Code:
A
/ \
B C(-13)
/ \
D(1) E
/ \
F G(-13)
/ \
H(2) I(-10)
The gote count of F is (2 + (-10)) / 2 = -4. F is a simple gote, so the gote count is its count.
Code:
A
/ \
B C(-13)
/ \
D(1) E(-8.5)
/ \
F(-4) G(-13)
/ \
H(2) I(-10)
The tentative gote count of E is (-4 + (-13)) / 2 = -8.5.
The tentative gote move value of E is 4.5. At the child F, the follow-up gote move value is 6.
The tentative gote move value of E is smaller than the follow-up move value: 4.5 < 6. This condition identifies a local sente.
Therefore, we discard the tentative values of E but determine the sente count of E as the count of the sente follower: -10.
Code:
A
/ \
B C(-13)
/ \
D(1) E(-10)
/ \
F(-4) G(-13)
/ \
H(2) I(-10)
The tentative gote count of B is (1 + (-10)) / 2 = -4.5.
Code:
A
/ \
B(-4.5) C(-13)
/ \
D(1) E(-10)
/ \
F(-4) G(-13)
/ \
H(2) I(-10)
The tentative gote move value of B is 5.5.
E is a local sente with the follow-up sente move value 3.
The tentative gote move value of B is larger than the follow-up sente move value at the child E, that is, 5.5 > 3. This condition identifies a local gote. (Besides, the follow-up gote move value at the child D is 0 for a pass. The tentative gote move value of B is larger than the follow-up gote move value at the child D, that is, 5.5 > 0. This condition also identifies a local gote.)
So B is a local gote and we keep its tentative gote move value as its gote move value.
We can check for traversal: We have B <= F <=> -4.5 <= -4 in a White-Black sequence so traversal applies, E-F may be pruned and we traverse to I. Hence we get the following equal diagram.
Code:
A'
/ \
B(-4.5) C(-13)
/ \
D(1) I(-10)
The line from B to I represents the sequence (move to E) - (move to F) - (move to I).
In the simplified game, the tentative gote count of A' is -8,75.
Code:
A'(-8.75)
/ \
B(-4.5) C(-13)
/ \
D(1) I(-10)
In the simplified game, the tentative gote move value of A' is 4.25. At the child B, the follow-up gote move value is 5.5.

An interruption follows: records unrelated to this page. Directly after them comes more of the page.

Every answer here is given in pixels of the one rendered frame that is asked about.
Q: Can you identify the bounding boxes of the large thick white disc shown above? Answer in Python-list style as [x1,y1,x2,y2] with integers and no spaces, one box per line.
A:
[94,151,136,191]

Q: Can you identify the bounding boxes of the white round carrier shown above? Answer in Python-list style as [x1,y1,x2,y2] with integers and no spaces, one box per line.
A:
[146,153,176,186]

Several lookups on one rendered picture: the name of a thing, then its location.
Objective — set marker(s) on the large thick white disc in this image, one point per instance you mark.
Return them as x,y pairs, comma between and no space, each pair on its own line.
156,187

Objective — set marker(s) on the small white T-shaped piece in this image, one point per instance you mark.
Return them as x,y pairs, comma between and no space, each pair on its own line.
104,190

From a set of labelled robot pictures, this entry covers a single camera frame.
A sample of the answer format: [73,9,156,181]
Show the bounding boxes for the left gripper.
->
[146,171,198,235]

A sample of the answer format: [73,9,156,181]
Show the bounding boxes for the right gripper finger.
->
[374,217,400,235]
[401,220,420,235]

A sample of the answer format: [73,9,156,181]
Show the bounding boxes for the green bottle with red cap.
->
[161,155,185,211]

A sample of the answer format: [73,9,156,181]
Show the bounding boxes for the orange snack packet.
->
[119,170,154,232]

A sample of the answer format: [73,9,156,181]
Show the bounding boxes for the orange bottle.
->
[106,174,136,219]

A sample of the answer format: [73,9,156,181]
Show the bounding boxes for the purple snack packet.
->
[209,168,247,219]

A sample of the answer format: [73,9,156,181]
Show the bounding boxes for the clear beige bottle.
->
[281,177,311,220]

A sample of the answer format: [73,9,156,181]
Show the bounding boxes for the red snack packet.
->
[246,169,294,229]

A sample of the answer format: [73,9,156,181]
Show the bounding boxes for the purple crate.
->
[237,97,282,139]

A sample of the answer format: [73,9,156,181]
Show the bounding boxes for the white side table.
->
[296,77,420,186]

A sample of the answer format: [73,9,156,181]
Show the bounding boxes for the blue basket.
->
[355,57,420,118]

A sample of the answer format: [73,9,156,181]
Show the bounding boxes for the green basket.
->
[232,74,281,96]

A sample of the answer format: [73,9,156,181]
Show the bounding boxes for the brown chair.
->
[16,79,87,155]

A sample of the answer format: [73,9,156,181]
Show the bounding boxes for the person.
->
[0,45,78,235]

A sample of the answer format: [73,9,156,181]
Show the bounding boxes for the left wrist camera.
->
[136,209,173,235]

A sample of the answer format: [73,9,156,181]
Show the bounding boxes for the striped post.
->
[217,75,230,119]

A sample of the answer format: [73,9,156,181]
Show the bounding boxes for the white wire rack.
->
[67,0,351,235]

The tentative gote move value of A' is smaller than the follow-up gote move value, that is 4.25 < 5.5. This condition identifies a local sente.
Therefore, we discard the tentative values of A' but determine the sente count of A' as the count of the sente follower I: -10.
Code:
A'(-10)
/ \
B(-4.5) C(-13)
/ \
D(1) I(-10)
The local endgame A' is a local sente with the already calculated sente count -10 and the sente move value 3.
Since A = A', we derive the values for original game A:
Code:
A(-10)
/ \
B(-4.5) C(-13)
/ \
D(1) E(-10)
/ \
F(-4) G(-13)
/ \
H(2) I(-10)
The local endgame A has the sente count -10 and the sente move value 3.
***
Let us go back to the analysis of A before we used traversal to simplify the game:
Code:
A
/ \
B(-4.5) C(-13)
/ \
D(1) E(-10)
/ \
F(-4) G(-13)
/ \
H(2) I(-10)
We have already identified B as a local gote with gote count -4.5 and the gote move value 5.5.
Now, we proceed to analyse A.
The local endgame A has the tentative gote count -8.75.
Code:
A(-8.75)
/ \
B(-4.5) C(-13)
/ \
D(1) E(-10)
/ \
F(-4) G(-13)
/ \
H(2) I(-10)
The tentative gote move value of A is 4.25. At the child B, the follow-up gote move value is 5.5.
The tentative gote move value of A is smaller than the follow-up gote move value, that is 4.25 < 5.5. This condition identifies a local sente.
Therefore, we discard the tentative values of A but determine the sente count of A as the count of the sente follower E: -10.
Code:
A(-10)
/ \
B(-4.5) C(-13)
/ \
D(1) E(-10)
/ \
F(-4) G(-13)
/ \
H(2) I(-10)
The local endgame A is a local sente with the sente count -10 and the sente move value 3.
Locally, without ko threat play, the sequence from A to I is traversed as Black's sente. The sente move value 3 at A and E and the follow-up move values 5.5 at B and 6 at F must be considered for the timing in the context of the global temperature.
***
For the local endgame A, traversal provides an optional technique with which type, count and move value of A can be determined. The type is a local sente. Traversal describes that, once Black has started the local sente sequence at a suitable global temperature, it may as well traverse to I.
Since the count of C equals the count of G, Black stopping at A incurs the same risk as stopping at E that White plays reverse sente. Since the follow-up move value of B is 5.5 and smaller than the follow-up move value 6 at F, if White should not stop at B allowing Black to achieve the count 1 at D, White should even less stop at F allowing Black to achieve the larger count 2 at H.
Ta-ta--ta---taaa!